The leader, perfectly positioned in the center-front, became the focal point. His speech continued, full of false hopes.

A man in the crowd, the one who had raised the metal rebar against John, saw his chance for revenge and approached the leader.

"Soldier! Thank you! But you have to stop that murderer!" The man's voice was filled with resentment. "The one from the school massacre! He's here, among us, he threatened us and tried to kill... He doesn't deserve to be saved!"

Several voices joined the chorus of accusation. "Yes! The man in the black suit!" "Where is he?!" "Stop him!"

The Umbrella leader raised a hand, stopping the commotion with a calm gesture. John, watching from the column, felt a chill that had nothing to do with the damp air.

The soldier spoke again, his voice low and serene. "Don't worry, citizens. That individual will be detained. And don't worry about his judgment anymore..." The leader paused dramatically, looking at the crowd with his reflective eyes. "...because he will be sentenced to death, just like all of you."

The calmness of the statement was worse than a scream. The crowd fell into complete silence, paralyzed by confusion and terror. A man tried to ask, stammering: "What... what are you saying?"

The leader didn't answer with words. He simply raised a gloved hand. It was a signal.

Instantly, the remaining six soldiers, who had already positioned themselves perfectly at strategic points on the platform, raised their rifles. They were not aiming toward the tracks or the infected. They were aiming toward the defenseless crowd. They had created an extermination trap, ensuring that no one could escape the crossfire.

John saw the monstrosity of the plan. If he tried to shoot the leader, the other five would slaughter the crowd. If he shot one soldier, the other four would take care of it. He couldn't shoot everyone without risking hitting a civilian, as the people were too tightly grouped. His position at the column gave him a clear view, but it was also a trap.

His eyes fell on the soldier positioned on the far right, near the mouth of the arrival tunnel. That soldier was the most isolated of the six, and his elimination was the only move that could break the formation. John raised the suppressed pistol that had been in his left hand.

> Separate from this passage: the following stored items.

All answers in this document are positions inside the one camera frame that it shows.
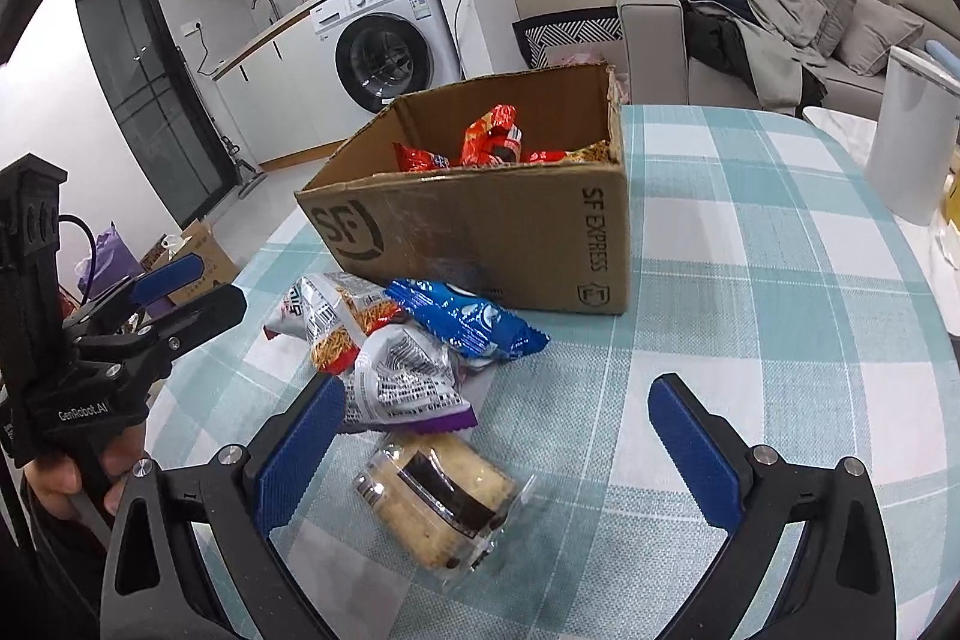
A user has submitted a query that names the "orange noodle snack bag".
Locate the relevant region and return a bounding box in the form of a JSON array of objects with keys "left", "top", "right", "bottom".
[{"left": 262, "top": 271, "right": 404, "bottom": 375}]

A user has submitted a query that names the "silver purple snack bag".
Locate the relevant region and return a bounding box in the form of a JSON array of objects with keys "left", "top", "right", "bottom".
[{"left": 340, "top": 323, "right": 477, "bottom": 434}]

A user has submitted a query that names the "blue Oreo snack pack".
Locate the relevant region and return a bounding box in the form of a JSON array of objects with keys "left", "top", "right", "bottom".
[{"left": 386, "top": 280, "right": 550, "bottom": 364}]

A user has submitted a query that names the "clear pack of biscuits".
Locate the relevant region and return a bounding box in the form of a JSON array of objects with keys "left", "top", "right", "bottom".
[{"left": 353, "top": 432, "right": 537, "bottom": 583}]

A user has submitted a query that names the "red Oreo snack pack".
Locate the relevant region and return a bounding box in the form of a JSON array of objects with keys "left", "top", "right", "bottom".
[{"left": 459, "top": 104, "right": 523, "bottom": 167}]

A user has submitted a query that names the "white red snack bag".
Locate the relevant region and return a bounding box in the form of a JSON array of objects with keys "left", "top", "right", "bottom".
[{"left": 524, "top": 140, "right": 610, "bottom": 164}]

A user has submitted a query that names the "person's left hand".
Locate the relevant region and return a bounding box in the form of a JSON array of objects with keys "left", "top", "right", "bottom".
[{"left": 23, "top": 422, "right": 146, "bottom": 521}]

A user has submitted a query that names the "purple bag on floor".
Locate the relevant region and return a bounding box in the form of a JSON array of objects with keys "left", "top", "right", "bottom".
[{"left": 76, "top": 223, "right": 149, "bottom": 299}]

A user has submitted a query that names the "small cardboard box on floor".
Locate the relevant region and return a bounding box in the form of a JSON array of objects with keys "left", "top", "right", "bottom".
[{"left": 142, "top": 220, "right": 239, "bottom": 305}]

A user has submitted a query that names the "black framed glass door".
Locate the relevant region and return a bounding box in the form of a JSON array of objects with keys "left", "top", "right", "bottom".
[{"left": 76, "top": 0, "right": 238, "bottom": 226}]

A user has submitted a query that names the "red snack bag in box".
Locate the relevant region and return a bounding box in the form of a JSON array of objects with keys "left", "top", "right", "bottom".
[{"left": 394, "top": 143, "right": 451, "bottom": 172}]

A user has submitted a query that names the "kitchen faucet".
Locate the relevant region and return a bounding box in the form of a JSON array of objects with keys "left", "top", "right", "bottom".
[{"left": 251, "top": 0, "right": 281, "bottom": 29}]

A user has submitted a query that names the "teal plaid tablecloth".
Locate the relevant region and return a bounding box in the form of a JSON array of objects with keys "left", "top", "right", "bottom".
[{"left": 145, "top": 102, "right": 960, "bottom": 640}]

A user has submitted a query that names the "white front-load washing machine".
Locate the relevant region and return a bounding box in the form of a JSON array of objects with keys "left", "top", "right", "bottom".
[{"left": 309, "top": 0, "right": 462, "bottom": 115}]

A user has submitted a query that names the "brown SF Express cardboard box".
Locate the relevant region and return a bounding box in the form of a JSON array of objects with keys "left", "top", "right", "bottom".
[{"left": 296, "top": 65, "right": 630, "bottom": 315}]

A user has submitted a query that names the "yellow object on table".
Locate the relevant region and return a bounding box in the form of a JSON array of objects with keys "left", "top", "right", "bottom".
[{"left": 940, "top": 146, "right": 960, "bottom": 226}]

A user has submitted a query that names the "black patterned basket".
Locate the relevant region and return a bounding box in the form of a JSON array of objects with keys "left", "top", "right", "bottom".
[{"left": 512, "top": 7, "right": 623, "bottom": 68}]

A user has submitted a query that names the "white cylindrical trash bin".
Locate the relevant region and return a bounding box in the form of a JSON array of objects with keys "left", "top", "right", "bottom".
[{"left": 864, "top": 47, "right": 958, "bottom": 226}]

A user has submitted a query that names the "pink cloth on floor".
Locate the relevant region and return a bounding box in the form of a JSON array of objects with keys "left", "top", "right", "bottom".
[{"left": 548, "top": 52, "right": 607, "bottom": 67}]

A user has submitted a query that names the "pile of dark clothes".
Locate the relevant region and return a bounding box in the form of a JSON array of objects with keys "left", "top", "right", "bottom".
[{"left": 682, "top": 0, "right": 828, "bottom": 115}]

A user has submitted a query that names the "grey sofa cushion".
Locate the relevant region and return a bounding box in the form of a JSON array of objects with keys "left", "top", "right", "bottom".
[{"left": 835, "top": 0, "right": 924, "bottom": 76}]

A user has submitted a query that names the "grey fabric sofa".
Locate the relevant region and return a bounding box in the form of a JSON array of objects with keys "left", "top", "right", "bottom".
[{"left": 617, "top": 0, "right": 958, "bottom": 119}]

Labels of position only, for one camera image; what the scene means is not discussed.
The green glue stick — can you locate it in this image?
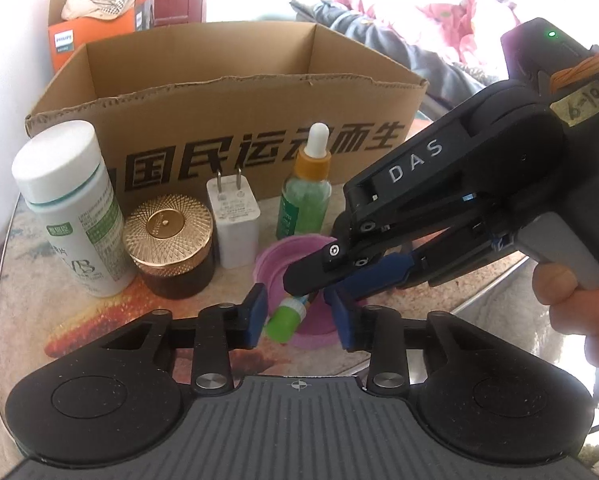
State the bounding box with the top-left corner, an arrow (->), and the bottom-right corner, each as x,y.
265,296 -> 309,344

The green dropper bottle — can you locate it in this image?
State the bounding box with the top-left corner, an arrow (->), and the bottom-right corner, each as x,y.
276,122 -> 332,240

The white USB wall charger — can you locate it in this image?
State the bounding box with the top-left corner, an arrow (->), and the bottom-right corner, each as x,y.
206,169 -> 260,269

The person's right hand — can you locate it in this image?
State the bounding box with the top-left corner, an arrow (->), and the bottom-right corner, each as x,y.
533,263 -> 599,367

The purple plastic lid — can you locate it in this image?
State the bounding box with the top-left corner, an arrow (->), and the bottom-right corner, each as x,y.
254,233 -> 368,351

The gold lid brown jar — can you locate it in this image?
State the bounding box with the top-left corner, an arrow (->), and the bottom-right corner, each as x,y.
123,194 -> 215,300

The pink blanket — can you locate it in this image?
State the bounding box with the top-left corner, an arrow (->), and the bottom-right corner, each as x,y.
334,0 -> 521,73

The white vitamin bottle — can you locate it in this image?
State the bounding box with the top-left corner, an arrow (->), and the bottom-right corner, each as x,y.
11,120 -> 136,297

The large open cardboard box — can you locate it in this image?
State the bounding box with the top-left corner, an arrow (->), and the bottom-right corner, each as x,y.
25,22 -> 427,211

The orange Philips box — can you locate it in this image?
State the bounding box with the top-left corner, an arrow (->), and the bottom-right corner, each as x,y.
48,0 -> 155,70

When the leader lowered his fist and the soldier on the right began to bring the barrel of his weapon toward the crowd, John fired first.

The shot from the suppressed pistol was a loud, wet phut, a sound that was drowned out by the screams of terror. However, it was enough. John's bullet struck directly into the reflective glass of the soldier's left eye mask. The impact was dry and lethal. The soldier's figure slumped against the concrete without making a sound, the rifle falling with a dull thud, as the bullet perforated his brain.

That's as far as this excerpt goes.